取り繕ったような「あははっ」という乾いた笑い声は自然に口から出ていったクセに、何故かとてもわざとらしく住宅街に響いた。
何か今日の私は格好悪い。まあ、私が格好いい日なんてないんだけれど。

あまりに出過ぎてしまった事を口走ってしまったのは自分でも重々承知している所為で、羞恥心みたいなモノに邪魔されてスクアーロさんの顔を直視できない。

手、離そうかな。
汗ばんだら末代までの恥だよなあ、なんて存外気の抜けた考えを頭の中でループしつつ、重ねていた手を静かに解かんとした。

…のだけれど、駄目だった。
犯人を逮捕した警察のようにがっしりと、そりゃあもうガシッと私の手を握っているスクアーロさんの所為だ。

思わず彼を見上げると、眉根をきゅっとよせた切なそうな表情の私の好きな人がそこにいた。

なんで、そんな顔するんですか。
私が辛くなるじゃないか、馬鹿。
思いが溢れそうで、否、溢れ出したいと悲鳴を上げていて困る。どうしようもない。


「スクアーロさん、わた」
「おい、メイか?」


不意に私の言葉を遮り鼓膜を揺らしたのは、聞き慣れた低い声。

スクアーロさんとはまた違った、獰猛なライオンの唸り声みたいな、それこそ人の背筋を凍らせる為にあるような声音。現に瞬間的に私の背中に、冷たい電流が走ったもの。

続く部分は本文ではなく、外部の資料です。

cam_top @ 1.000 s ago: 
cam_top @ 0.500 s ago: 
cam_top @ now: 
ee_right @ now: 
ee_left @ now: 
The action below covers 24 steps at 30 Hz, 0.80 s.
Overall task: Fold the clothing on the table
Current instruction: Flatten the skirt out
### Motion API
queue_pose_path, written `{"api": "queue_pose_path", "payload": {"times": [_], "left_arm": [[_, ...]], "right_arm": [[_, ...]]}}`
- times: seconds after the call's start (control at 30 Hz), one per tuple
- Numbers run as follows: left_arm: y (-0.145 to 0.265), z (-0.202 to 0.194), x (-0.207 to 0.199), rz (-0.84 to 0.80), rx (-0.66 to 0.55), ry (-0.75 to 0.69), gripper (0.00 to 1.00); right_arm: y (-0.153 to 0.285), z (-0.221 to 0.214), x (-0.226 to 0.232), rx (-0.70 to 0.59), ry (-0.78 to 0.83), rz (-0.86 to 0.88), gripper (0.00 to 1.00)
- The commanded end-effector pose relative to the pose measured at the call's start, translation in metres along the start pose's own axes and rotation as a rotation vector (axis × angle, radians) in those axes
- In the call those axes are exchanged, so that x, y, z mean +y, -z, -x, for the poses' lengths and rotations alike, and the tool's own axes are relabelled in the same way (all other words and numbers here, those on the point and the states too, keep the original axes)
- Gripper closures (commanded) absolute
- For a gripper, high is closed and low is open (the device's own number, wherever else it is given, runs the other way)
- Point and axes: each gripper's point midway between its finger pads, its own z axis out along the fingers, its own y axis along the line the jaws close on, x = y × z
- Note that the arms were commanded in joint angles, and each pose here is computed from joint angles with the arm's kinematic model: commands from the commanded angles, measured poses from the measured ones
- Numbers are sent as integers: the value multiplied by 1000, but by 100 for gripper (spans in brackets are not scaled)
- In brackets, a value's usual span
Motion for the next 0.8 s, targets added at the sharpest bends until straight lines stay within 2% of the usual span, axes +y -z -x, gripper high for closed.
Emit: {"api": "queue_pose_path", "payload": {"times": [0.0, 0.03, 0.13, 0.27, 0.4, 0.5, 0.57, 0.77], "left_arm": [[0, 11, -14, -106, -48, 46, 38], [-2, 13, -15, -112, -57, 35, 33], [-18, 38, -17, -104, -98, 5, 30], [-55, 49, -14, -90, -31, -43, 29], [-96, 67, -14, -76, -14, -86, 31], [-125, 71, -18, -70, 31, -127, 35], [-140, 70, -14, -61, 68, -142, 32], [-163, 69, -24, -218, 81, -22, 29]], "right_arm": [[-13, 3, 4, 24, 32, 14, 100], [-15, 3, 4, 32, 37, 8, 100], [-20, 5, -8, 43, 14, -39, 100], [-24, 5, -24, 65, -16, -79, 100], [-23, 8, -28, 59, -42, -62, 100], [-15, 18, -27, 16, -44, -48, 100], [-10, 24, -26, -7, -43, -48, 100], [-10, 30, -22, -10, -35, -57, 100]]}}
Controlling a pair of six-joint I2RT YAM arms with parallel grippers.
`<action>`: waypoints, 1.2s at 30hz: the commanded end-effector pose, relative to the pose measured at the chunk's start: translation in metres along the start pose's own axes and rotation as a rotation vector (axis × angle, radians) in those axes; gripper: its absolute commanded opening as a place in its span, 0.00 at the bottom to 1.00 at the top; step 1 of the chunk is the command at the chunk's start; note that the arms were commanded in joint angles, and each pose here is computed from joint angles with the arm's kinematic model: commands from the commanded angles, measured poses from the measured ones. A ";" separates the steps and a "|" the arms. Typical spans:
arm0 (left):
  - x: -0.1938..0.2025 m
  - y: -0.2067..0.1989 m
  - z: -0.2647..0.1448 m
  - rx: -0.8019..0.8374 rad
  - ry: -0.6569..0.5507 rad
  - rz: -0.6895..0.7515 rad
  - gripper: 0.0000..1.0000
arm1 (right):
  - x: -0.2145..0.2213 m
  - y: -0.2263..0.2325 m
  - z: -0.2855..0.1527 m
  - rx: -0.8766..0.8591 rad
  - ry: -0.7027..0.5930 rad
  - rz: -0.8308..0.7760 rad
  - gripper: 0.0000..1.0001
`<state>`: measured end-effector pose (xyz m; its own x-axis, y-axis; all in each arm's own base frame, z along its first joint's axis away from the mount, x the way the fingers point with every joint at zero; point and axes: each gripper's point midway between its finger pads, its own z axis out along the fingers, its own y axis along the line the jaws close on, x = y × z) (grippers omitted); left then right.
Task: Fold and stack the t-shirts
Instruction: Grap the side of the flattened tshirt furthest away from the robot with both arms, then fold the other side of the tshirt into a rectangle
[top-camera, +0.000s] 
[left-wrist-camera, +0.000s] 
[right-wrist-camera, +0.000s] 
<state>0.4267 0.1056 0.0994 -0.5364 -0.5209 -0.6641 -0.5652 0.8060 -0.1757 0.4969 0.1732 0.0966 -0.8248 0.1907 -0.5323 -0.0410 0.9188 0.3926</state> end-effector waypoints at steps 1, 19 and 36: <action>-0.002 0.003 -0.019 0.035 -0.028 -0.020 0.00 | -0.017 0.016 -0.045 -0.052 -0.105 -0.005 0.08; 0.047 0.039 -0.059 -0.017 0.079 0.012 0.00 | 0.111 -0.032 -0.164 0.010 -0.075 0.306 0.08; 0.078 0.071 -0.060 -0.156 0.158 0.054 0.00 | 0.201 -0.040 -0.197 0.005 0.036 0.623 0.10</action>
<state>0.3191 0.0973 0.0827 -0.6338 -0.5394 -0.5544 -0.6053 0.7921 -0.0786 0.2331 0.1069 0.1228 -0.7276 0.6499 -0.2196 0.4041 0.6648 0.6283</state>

声だけでこんなにも人を震撼させられる人間を、私は一人しか知らなかった。


「お兄ちゃん!」「ザンザス!」


…は?は?
お兄ちゃんの名前を横で叫ばれ、今度は肩がびくんと揺れた。でもそんなのはどうでも良い。
今確かにスクアーロさん、お兄ちゃんの名前を呼んだ…よね。


「何してやがんだカス共」
「え、…もしかして、」
「あ?」
「スクアーロさんてお兄ちゃんの友達…?」


言った瞬間、繋いでいた私とスクアーロさんの手がどちらともなく離れていく。
だって、お兄ちゃんの形相が鬼みたいなんだもん。正に蛇に睨まれた蛙ってやつだと思う。

取り敢えず繕うように、また乾いた笑みを零す。
私同様気まずそうに笑うスクアーロさんを見て、ああこの人も日々お兄ちゃんに振り回されてるんだなあと余計な共感を覚えてしまった。